The Daily Planet gets bought out by a Rupert Murdoch-like tycoon played by Sam Wanamaker. His over-sexed daughter (Mariel Hemingway) takes a shine to Clark Kent, leading to a string of mortifying scenes of her taking him to an aerobics class and a gym. The film hits its absolute nadir when she insists Clark join her on a double date with Lois Lane (Margot Kidder) and Superman, leading to one of those teeth-grindingly awful scenes with Clark running out of the room, changing, and flying through the window as Superman. He does this, back and forth, for about five interminable minutes.

I'm not sure of the best place in this review to mention it, but it has to be said that in this film Reeve wears the most egregiously obvious wig.

Meanwhile Gene Hackman's scenes as Luthor regularly swing into the actively bizarre. He wears a variety of outlandish costumes. At one point he disguises himself as a US Army general by putting on a cap, a bomber jacket and a pair of aviator sunglasses. In another particularly random scene we find him ballroom dancing in his lair with a woman dressed as Marie Antoinette. Sidekick Otis has been pushed out of the picture, replacing by Pretty in Pink alum Jon Cryer as his nephew Lenny Luthor. To his credit Cryer gives it his all, but it's a horrible irritating character.

The film's climax largely consists of Superman trading punches with the Nuclear Man (Mark Pillow, dubbed over by Hackman) around Metropolis - now not even hiding that it's basically New York with a funny name - and on the moon. At one point the Nuclear Man kidnaps Mariel Hemingway's character and flies her into space. To win the day Superman physically shifts the moon between the Earth and the Sun to cause the Nuclear Man to lose his powers.

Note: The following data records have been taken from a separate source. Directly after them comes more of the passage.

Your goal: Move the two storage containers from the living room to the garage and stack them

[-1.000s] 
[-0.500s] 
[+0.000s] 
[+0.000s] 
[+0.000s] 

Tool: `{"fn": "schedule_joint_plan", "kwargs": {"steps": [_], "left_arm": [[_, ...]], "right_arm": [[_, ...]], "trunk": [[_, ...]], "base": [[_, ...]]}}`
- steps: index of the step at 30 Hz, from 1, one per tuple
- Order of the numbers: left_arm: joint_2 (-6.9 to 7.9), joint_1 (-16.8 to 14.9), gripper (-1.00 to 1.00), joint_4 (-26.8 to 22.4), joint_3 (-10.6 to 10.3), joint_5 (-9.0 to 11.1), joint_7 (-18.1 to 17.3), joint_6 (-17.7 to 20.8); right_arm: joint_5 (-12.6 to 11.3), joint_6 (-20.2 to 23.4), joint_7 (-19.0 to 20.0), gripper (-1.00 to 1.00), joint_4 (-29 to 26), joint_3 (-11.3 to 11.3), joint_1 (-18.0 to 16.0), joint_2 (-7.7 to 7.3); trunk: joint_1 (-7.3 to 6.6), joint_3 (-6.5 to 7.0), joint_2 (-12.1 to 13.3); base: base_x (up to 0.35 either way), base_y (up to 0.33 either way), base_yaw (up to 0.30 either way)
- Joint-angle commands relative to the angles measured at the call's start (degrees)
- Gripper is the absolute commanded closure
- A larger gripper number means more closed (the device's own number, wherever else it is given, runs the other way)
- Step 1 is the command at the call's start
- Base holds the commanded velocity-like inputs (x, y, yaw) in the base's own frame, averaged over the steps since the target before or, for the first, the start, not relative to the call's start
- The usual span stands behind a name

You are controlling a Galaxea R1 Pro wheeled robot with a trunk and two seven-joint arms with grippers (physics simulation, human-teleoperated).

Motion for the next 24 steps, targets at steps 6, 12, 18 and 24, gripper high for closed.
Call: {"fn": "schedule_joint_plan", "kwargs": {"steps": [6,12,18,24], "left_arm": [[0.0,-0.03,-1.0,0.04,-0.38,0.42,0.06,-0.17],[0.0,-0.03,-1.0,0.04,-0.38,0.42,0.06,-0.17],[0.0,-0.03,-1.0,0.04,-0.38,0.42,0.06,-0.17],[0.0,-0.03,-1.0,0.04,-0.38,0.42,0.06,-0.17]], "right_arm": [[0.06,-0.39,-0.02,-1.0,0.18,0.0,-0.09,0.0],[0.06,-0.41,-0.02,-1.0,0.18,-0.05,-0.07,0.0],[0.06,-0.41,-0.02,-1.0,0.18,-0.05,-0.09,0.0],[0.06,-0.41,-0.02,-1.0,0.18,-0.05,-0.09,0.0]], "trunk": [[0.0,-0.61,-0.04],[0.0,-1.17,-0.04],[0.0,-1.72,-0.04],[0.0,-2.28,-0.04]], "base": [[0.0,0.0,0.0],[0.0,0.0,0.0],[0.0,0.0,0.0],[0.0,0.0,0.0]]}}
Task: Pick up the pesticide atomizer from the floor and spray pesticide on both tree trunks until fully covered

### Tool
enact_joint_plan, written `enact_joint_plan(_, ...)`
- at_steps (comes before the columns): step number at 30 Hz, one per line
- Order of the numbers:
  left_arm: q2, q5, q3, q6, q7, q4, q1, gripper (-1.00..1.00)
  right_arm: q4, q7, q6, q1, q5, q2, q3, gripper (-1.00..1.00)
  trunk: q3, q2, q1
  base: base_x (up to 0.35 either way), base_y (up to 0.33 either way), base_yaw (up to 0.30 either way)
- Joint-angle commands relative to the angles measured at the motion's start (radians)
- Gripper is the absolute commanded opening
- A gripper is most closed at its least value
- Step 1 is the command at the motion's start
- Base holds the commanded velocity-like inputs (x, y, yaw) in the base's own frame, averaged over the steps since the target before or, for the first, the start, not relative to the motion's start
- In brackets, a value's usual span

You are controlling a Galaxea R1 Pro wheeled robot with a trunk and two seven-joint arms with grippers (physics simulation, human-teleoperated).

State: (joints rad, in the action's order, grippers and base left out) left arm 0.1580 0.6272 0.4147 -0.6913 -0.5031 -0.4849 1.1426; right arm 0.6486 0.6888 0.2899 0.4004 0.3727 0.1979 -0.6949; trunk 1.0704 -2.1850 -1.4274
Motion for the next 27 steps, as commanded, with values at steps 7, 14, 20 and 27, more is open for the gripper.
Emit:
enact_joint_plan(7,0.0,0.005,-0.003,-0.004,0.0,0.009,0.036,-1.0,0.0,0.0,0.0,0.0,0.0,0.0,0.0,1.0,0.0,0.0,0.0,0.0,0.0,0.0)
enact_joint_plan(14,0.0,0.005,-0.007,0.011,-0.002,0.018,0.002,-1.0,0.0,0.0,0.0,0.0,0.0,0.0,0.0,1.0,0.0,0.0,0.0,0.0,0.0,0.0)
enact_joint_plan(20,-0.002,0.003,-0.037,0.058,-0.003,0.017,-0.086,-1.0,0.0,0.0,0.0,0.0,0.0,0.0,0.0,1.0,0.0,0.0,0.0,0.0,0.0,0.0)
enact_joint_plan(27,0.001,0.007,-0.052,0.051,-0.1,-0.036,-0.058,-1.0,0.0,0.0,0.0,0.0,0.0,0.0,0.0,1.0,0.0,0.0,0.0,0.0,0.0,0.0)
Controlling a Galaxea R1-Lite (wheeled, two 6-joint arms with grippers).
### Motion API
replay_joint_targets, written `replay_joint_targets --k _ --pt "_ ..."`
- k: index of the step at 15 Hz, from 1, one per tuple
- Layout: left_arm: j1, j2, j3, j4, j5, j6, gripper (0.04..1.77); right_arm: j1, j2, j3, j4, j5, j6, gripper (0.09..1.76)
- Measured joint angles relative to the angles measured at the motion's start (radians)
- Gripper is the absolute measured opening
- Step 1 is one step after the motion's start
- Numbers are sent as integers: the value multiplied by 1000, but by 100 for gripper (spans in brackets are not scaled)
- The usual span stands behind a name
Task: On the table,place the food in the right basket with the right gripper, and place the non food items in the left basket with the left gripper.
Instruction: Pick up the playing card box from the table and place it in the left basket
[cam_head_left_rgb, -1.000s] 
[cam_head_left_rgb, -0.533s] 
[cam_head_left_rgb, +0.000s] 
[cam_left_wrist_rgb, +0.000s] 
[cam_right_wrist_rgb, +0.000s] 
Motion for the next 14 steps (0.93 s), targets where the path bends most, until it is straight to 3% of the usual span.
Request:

Sadly the film doesn't have time to showcase the catastrophic effect on the Earth's tides that such a movement would probably cause.

The original premise of the film - Superman ridding the world of nuclear weapons - is woefully short-changed, but to be honest that is arguably for the best. There is a continuing problem with superheroes of most persuasions, in that once you start considering why they don't stop all wars and cure world hunger instead of spending all their time punching super-villains, the entire superhero concept tends to collapse. It is commendable of Reeve to want to make a film about a genuine contemporary issue, but it's an issue whose presence is profoundly misplaced.

Superman IV is one of those astonishingly awful films that actually make one marvel that its producers bothered to release it at all. It was the kiss of death for the Superman franchise, which did not return to the screen for another 20 years. As for Cannon Films, within a year they were cutting even more corners than usual and staring bankruptcy in the face. For Christopher Reeve's tenure as the Man of Steel it is a sad and ignominious conclusion.

This was the 1,850th post on The Angriest. Thanks for reading.